Dragon Cargo Capsule Splashes Down With Plants, Space LEGOs

The Hawthorne-based company's cargo craft returned to Earth Tuesday with science samples and toy LEGO blocks from the International Space Station

The SpaceX Dragon cargo capsule splashed into the Pacific Ocean off the coast of Mexico's Baja Peninsula Tuesday after a five-hour return journey from the orbiting International Space Station, marking the end of another round-trip supply run for the Southern California-based company.

"Special delivery! Dragon now being recovered in the Pacific,'' SpaceX, based in Hawthorne, said in a tweet.

The unmanned capsule will be retrieved from the water and shipped back to Los Angeles.
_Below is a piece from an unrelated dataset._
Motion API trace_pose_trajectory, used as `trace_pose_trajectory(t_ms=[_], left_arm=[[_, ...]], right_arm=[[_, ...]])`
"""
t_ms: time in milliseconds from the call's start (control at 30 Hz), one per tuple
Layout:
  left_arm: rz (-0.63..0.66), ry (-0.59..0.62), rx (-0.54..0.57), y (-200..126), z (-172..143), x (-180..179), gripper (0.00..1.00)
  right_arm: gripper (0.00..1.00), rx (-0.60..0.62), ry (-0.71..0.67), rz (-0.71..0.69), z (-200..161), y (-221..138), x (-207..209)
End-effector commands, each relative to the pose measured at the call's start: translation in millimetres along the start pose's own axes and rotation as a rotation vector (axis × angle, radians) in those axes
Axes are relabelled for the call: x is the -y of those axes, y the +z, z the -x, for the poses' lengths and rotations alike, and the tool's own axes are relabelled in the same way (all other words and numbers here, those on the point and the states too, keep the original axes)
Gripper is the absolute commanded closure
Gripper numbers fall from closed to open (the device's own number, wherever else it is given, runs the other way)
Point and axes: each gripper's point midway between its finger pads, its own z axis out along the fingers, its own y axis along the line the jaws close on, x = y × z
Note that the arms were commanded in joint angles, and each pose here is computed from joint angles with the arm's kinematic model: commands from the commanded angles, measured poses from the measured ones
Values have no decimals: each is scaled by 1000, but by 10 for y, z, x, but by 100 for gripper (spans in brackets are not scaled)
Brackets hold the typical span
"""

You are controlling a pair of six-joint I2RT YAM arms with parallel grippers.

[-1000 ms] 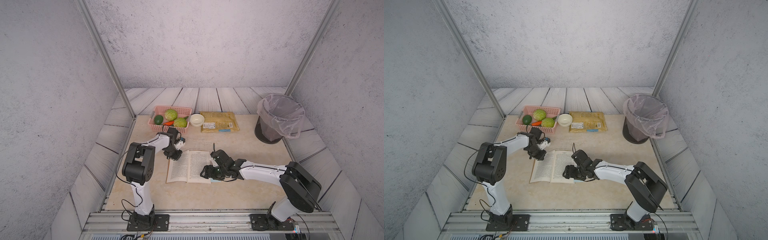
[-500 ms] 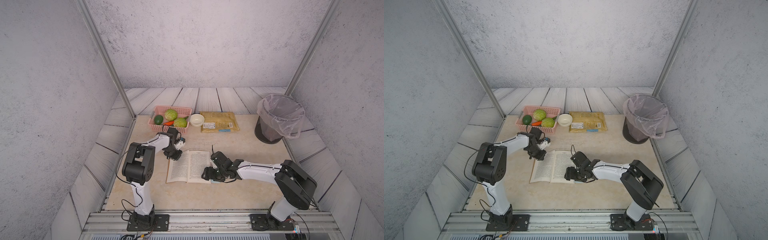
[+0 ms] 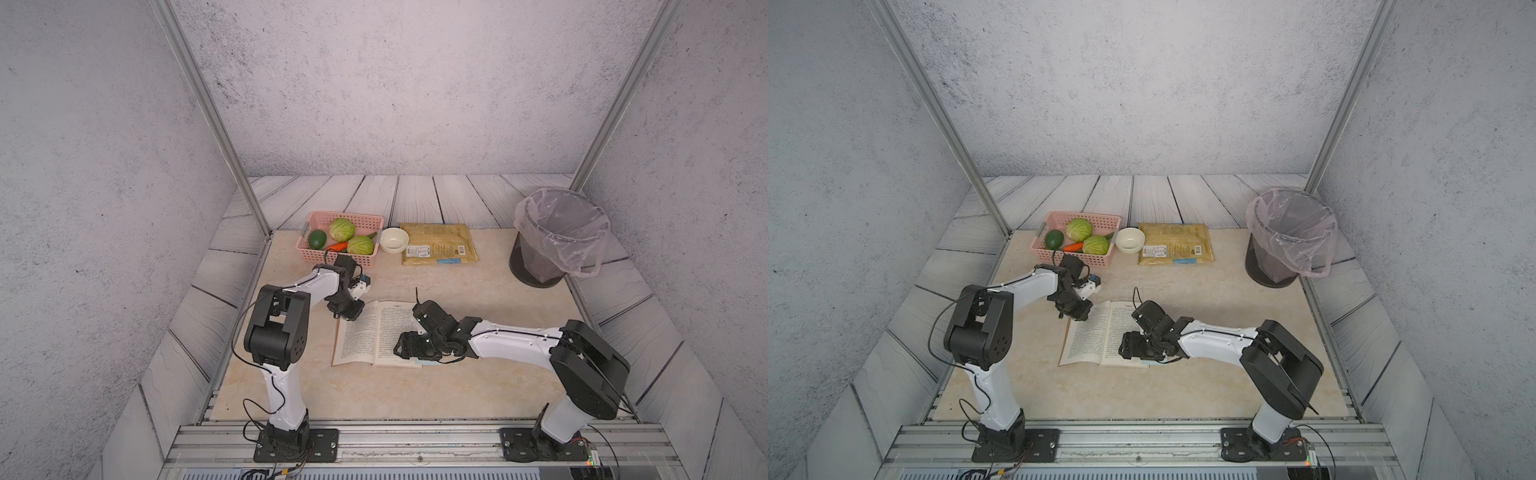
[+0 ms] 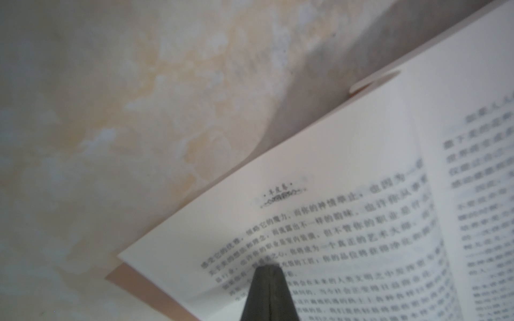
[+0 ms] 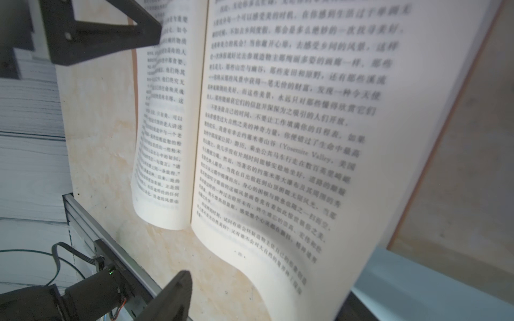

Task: Peel off the used sticky note
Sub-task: Turn the page of the book at the center of the board.

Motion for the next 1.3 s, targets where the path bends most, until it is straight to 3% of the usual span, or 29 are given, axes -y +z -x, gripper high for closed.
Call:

It is expected to arrive in Southern California Wednesday night before being transported to Texas.

The ocean splashdown comes after an early March launch from Florida that sent the capsule and its space station supplies on a third space station mission for SpaceX. Dragon returned with science samples collected by the space station's three astronauts, old space station equipment and other items -- including LEGO blocks -- that will be removed in McGregor, Texas.
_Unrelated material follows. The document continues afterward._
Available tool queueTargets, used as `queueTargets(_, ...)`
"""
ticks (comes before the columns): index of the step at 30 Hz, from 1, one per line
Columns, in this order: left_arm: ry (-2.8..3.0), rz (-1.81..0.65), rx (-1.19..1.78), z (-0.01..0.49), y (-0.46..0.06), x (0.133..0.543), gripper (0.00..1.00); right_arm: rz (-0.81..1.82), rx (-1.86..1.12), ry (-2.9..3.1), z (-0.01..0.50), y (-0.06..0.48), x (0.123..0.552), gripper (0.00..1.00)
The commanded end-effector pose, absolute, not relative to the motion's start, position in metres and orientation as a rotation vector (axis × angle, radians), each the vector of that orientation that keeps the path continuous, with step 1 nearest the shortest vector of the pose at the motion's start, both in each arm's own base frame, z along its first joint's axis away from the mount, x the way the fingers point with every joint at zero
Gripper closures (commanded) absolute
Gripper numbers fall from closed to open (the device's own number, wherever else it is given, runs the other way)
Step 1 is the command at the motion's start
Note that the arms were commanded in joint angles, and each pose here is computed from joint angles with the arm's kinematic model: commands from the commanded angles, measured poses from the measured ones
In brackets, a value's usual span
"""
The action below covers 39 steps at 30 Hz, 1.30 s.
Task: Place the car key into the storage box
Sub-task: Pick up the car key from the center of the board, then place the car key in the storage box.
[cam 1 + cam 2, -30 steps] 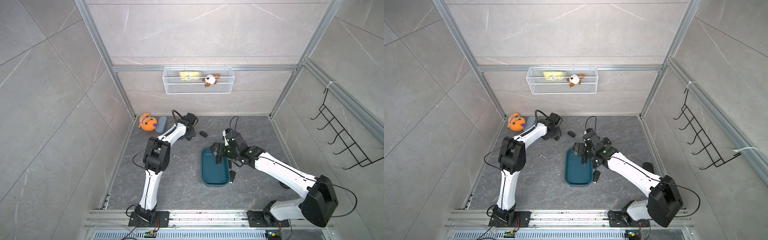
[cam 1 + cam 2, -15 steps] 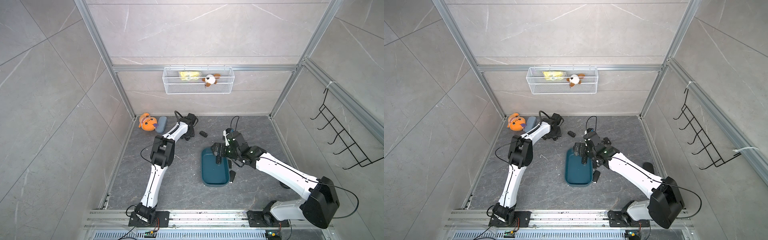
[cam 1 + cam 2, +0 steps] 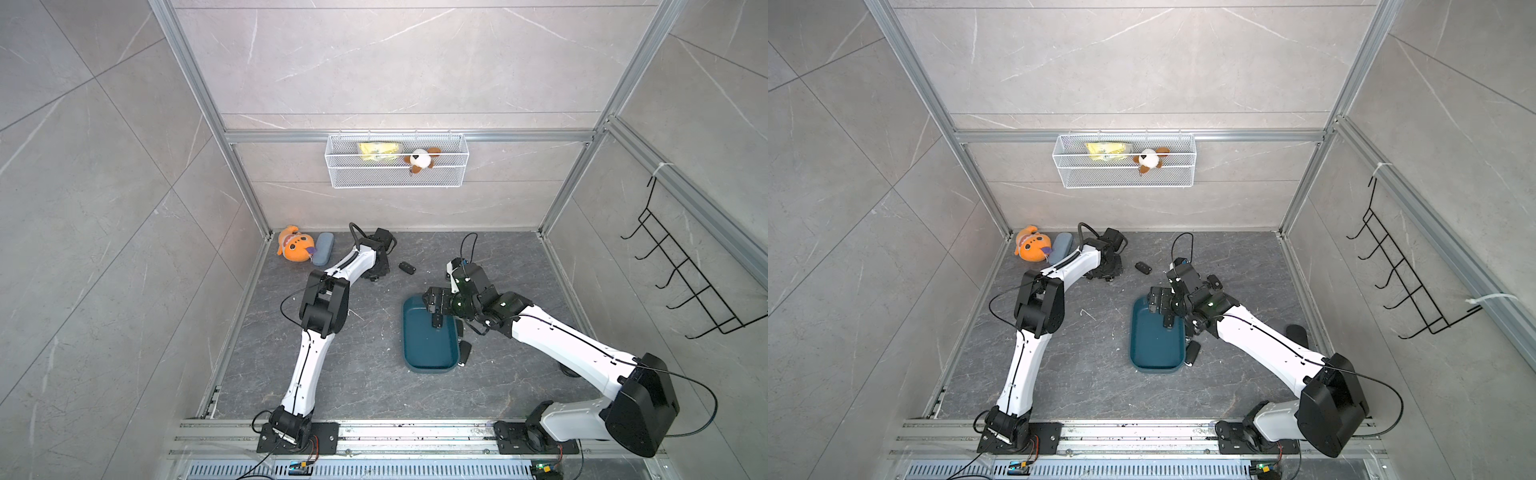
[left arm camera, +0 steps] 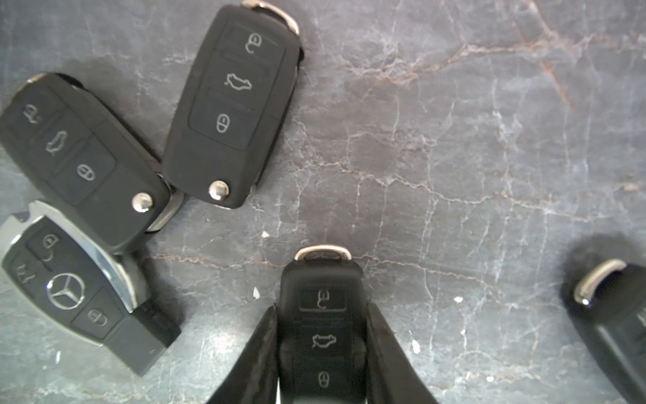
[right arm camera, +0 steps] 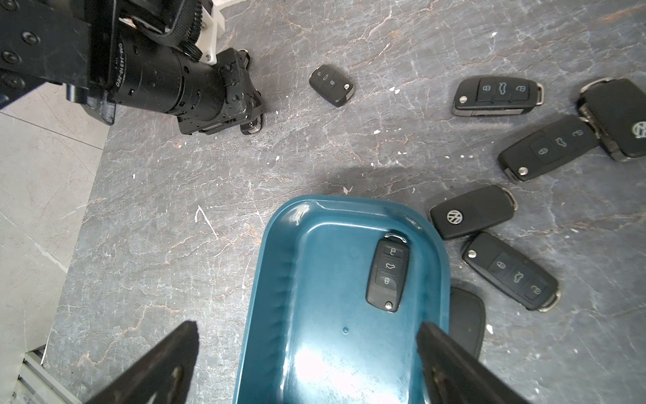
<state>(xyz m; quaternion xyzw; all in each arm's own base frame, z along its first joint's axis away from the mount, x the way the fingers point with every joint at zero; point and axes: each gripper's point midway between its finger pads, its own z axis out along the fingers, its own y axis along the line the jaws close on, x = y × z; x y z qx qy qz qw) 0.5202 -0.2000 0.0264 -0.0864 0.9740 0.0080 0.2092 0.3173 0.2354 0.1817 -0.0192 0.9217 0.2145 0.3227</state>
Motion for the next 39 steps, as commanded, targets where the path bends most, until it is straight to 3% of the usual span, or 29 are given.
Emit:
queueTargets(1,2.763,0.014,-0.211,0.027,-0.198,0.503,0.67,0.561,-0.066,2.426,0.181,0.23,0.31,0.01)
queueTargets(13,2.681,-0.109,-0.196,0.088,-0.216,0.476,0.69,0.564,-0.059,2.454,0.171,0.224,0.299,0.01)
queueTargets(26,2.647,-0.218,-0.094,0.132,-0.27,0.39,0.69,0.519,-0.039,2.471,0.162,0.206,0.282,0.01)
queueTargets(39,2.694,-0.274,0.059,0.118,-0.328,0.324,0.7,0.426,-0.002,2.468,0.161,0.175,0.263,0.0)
Flowering plant samples returned with the capsule might help researchers improve crop production and develop food for future space missions, according to NASA.

The LEGO blocks? They went to the space station two years ago as part of an educational partnership involving the toy company and NASA. Astronauts used the blocks to show how machines work in weightless environments.

The models included replicas of the space station and now-retired space shuttles. A 3-foot long space station model would have collapsed under its own weight in Earth's gravity.

The supply run is SpaceX's third to the space station since May 2012. SpaceX is run by billionaire Elon Musk, co-creator of PayPal and owner of electric car maker Tesla Motors.